Année après année, nous avons réussi à faire partir untel, ministre gênant, nous avons changé de gouvernement, nous avions même pratiqué l'alternance, nous avons défait des présidents successifs, qui s'agitaient ou pratiquaient l'immobilisme, nous avons chanté et crié... Mais rien n'y fait ou si peu, nous payons cher les espoirs d'un lendemain meilleur par une actualité qui nous dépeint toutes les misères dans lesquelles nous sommes encore.

Nous avons d'ailleurs appris, non seulement grâce au dictionnaire, que la manipulation des mots peut nous faire passer du fort minable au formidable. Il y en a eu de plus forte et de plus médiocre sans que personne ne puisse y trouver à redire, ceci étant dans le sens de l'histoire. Mais du fort minable, ou du formidable, personne non plus, ne peut pour le moment, qualifier par l'un ou l'autre des adjectifs. C'est trop fort !

C'est un événement français. Tous les Français sont actuellement rivés à leur écran de télévision, car d'un moment à l'autre, cela va être pour nous, fort minable ou formidable. Cela nous permet, en tout cas, de nous distraire des quelques millions de chômeurs que nous atteignons allègrement, fort minable ou formidable ; le françois moyen, candide, ne sait plus s'il s'agit d'un bon ou d'un mauvais score. "Les chiffres du chômage sont mauvais mais en même temps il n'y a pas de fatalisme", telle était la déclaration de Manuel Valls lors d'un déplacement à Paris. Son propos aurait sans doute été autre s'il s'était rendu dans le nord ou dans le sud de la France !

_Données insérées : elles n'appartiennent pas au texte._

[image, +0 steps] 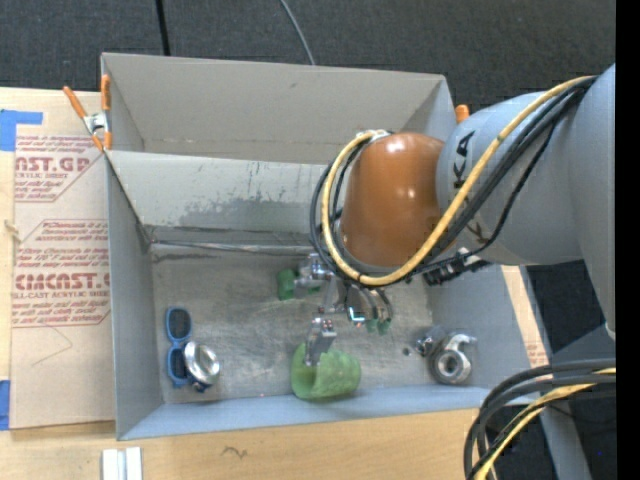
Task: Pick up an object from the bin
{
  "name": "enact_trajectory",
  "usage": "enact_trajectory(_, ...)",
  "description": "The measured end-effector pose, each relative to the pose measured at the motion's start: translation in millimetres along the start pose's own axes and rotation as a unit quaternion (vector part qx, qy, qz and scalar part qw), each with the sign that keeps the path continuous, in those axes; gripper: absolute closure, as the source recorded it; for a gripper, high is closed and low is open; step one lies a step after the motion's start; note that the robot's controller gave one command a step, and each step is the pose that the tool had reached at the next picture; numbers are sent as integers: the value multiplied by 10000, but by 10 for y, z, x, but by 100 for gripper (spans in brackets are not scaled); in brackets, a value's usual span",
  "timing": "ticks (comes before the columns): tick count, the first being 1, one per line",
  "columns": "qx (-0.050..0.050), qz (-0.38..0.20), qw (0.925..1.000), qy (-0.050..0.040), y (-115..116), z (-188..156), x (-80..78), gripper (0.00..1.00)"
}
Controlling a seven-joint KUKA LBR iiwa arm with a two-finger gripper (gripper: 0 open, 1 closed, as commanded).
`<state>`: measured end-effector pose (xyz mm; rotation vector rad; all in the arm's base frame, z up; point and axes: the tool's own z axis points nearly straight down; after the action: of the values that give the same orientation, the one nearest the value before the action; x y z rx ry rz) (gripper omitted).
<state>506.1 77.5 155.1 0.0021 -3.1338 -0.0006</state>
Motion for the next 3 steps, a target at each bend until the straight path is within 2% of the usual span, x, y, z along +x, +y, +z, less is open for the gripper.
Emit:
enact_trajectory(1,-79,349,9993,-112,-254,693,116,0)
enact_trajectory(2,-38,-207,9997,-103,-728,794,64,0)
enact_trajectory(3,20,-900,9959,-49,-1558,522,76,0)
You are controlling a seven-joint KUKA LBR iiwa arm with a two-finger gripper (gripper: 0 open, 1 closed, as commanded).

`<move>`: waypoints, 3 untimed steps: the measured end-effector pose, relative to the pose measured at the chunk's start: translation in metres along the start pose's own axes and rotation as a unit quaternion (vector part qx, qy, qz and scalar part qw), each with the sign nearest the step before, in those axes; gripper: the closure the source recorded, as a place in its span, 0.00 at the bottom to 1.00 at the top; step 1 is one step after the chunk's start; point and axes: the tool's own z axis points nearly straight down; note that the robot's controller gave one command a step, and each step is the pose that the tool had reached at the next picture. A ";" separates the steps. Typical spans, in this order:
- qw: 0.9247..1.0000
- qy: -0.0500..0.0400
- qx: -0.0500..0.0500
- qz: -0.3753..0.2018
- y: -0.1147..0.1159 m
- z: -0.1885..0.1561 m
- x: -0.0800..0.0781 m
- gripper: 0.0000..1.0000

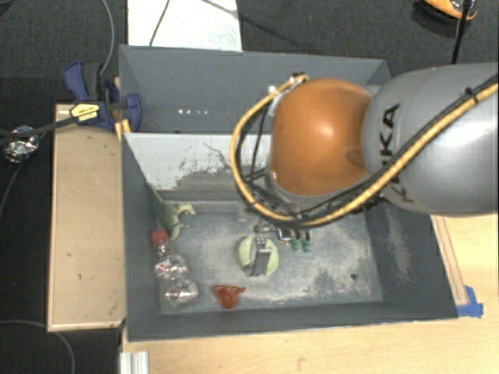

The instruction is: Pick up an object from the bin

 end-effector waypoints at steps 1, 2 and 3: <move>1.000 -0.004 -0.001 0.002 -0.001 -0.004 -0.002 0.00; 1.000 -0.008 -0.002 -0.018 -0.010 0.031 -0.009 0.00; 0.999 -0.002 0.000 -0.053 -0.028 0.090 -0.010 0.00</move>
Offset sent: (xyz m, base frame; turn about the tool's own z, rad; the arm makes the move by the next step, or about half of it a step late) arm 0.0147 -0.0287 -0.1051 -0.0995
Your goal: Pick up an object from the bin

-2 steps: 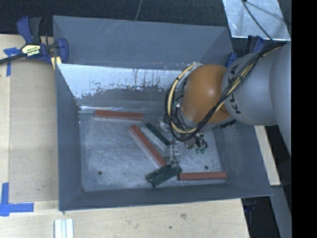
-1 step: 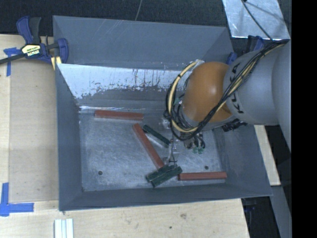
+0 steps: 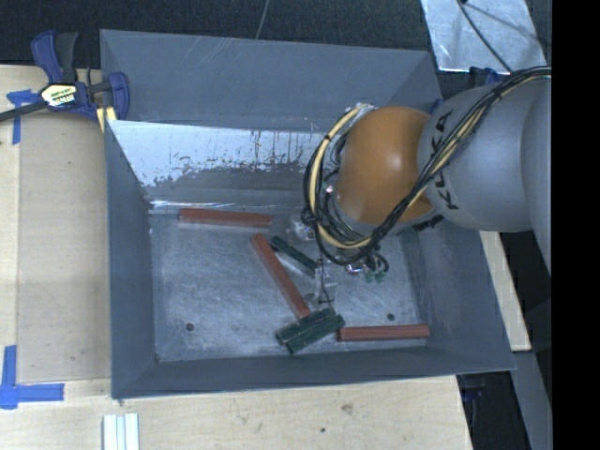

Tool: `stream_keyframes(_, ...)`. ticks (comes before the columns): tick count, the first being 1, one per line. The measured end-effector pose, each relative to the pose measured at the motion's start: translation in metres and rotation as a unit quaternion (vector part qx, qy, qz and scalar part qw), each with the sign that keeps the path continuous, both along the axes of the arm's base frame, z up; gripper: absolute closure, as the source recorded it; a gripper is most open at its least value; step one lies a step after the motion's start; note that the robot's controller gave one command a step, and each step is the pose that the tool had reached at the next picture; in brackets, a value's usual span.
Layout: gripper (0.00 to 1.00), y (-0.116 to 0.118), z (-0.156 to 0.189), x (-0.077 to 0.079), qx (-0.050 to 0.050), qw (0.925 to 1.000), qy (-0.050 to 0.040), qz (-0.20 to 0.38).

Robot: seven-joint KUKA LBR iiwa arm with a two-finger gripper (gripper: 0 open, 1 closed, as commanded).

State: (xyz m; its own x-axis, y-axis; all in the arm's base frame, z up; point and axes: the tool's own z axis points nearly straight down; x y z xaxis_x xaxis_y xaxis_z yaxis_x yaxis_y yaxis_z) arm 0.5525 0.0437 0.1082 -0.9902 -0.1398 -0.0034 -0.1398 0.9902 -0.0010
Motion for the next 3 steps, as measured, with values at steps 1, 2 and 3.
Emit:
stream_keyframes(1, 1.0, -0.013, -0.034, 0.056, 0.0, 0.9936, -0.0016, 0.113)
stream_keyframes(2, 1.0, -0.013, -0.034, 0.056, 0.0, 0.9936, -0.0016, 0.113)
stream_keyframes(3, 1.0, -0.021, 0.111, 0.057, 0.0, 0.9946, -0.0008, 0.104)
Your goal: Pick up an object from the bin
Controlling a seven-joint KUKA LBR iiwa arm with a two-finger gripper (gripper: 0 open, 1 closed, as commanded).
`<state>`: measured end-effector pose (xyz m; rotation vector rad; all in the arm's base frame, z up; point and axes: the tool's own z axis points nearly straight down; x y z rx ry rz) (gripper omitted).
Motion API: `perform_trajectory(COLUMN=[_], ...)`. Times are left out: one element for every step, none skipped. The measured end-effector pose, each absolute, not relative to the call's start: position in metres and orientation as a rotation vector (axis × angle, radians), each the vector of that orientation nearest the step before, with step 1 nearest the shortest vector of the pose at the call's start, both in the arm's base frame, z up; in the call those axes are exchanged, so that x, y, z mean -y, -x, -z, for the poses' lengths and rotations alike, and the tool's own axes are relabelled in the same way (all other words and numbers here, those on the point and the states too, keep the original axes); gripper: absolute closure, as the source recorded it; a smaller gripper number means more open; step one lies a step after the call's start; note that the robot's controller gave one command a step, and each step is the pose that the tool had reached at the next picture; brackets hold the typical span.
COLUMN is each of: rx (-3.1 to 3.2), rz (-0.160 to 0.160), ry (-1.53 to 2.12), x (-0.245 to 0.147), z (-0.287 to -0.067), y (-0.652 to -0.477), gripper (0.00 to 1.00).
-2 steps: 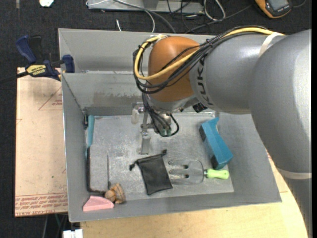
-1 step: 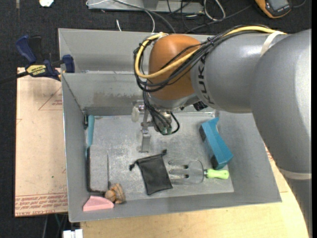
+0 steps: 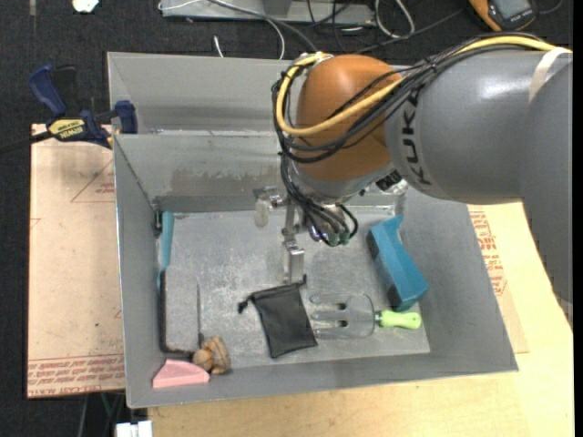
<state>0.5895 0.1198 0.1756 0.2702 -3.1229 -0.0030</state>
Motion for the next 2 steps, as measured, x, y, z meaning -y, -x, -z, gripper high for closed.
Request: perform_trajectory(rx=[3.102, 3.089], rz=[0.003, 0.005], ry=[-0.502, -0.625], x=[-0.08, -0.068], z=[-0.187, -0.127], y=[-0.564, -0.525], gripper=[0.0, 0.0])
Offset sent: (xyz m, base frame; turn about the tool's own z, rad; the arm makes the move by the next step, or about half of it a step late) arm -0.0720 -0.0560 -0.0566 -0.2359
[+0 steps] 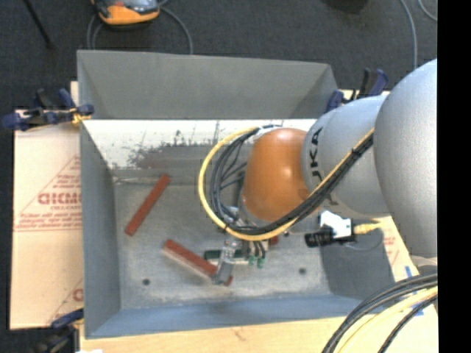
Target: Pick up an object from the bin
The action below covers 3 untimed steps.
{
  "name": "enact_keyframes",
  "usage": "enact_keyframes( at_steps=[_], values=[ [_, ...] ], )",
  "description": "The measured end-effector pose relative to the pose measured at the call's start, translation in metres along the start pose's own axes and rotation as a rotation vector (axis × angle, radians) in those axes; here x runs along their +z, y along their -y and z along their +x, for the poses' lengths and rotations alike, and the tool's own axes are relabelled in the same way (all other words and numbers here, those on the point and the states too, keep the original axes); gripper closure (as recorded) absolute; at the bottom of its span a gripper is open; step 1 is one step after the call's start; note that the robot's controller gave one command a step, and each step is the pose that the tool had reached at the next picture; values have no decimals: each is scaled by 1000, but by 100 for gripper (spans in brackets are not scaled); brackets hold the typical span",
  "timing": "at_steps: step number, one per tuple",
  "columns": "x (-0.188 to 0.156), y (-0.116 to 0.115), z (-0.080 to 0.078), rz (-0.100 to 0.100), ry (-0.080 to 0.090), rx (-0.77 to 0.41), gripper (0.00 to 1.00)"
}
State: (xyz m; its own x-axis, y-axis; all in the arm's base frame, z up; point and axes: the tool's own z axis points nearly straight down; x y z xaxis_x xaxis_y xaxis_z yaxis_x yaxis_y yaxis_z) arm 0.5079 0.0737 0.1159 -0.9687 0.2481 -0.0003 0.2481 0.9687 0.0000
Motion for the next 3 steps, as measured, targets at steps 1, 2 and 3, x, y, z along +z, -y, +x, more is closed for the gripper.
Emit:
enact_keyframes(
  at_steps=[1, 2, 3],
  values=[
    [45, -32, -19, -3, 3, 69, 100],
    [45, -32, -19, -3, 3, 69, 100],
    [14, -34, -21, 3, -3, -17, 100]
  ],
)
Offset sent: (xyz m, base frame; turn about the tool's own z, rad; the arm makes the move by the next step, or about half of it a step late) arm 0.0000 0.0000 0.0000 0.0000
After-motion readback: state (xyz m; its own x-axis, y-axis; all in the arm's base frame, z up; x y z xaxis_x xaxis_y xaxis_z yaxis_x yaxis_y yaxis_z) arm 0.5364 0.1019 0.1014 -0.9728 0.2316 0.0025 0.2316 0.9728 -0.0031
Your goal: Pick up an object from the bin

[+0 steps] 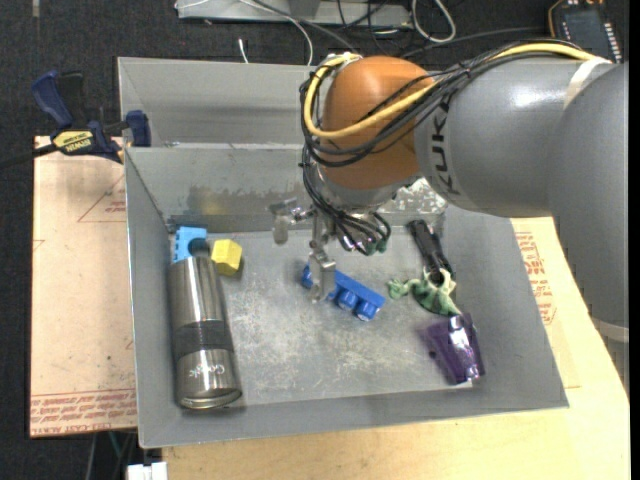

Les temps sont venus, non pas de ne plus participer à ce match de foot opposant gauche contre droite (où les uns défont ce qu'ont monté les précédents), ni même de faire en sorte de balayer l'actuel président comme nous l'avions fait du précédent, ni même de rechercher un alliance contre nature avec ceux qui veulent tout casser, Europe, France et probablement eux-mêmes, dans leurs contradictions, mais de botter en touche pour que les règles soient modifiées.

Cependant, nous n'avons pas réussi à convaincre d'entreprendre une si haute réforme, pour qu'elle soit entendue des uns comme celle d'un sauvetage, des autres comme une possibilité d'union, des minorités comme d'un espoir de sortir de l'anonymat.

Il eut fallu que cela apparaisse soit comme le seul moyen d'échapper à une crise qui n'existe finalement que dans les têtes qui la créent, soit d'un dispositif novateur auquel personne ne pourrait raisonnablement vouloir se soustraire. A la première formulation, fort minables ou formidablement dures, la crise reste, comme pour faire succomber le quidam françois à son apathie et à son désarroi.

La deuxième possibilité est celle du jeu des ordinateurs interposés. Et si nous n'y prenons garde et temporisons trop, ce sont eux qui vont définitivement gagner la dernière manche, mais à eux tout seuls et pour leur profit. Et beaucoup ricanent de cette troisième éventualité, déjà brossée d'anticipation, alors que nous hésitons toujours à y dresser et à y faire respecter l'aspect humain.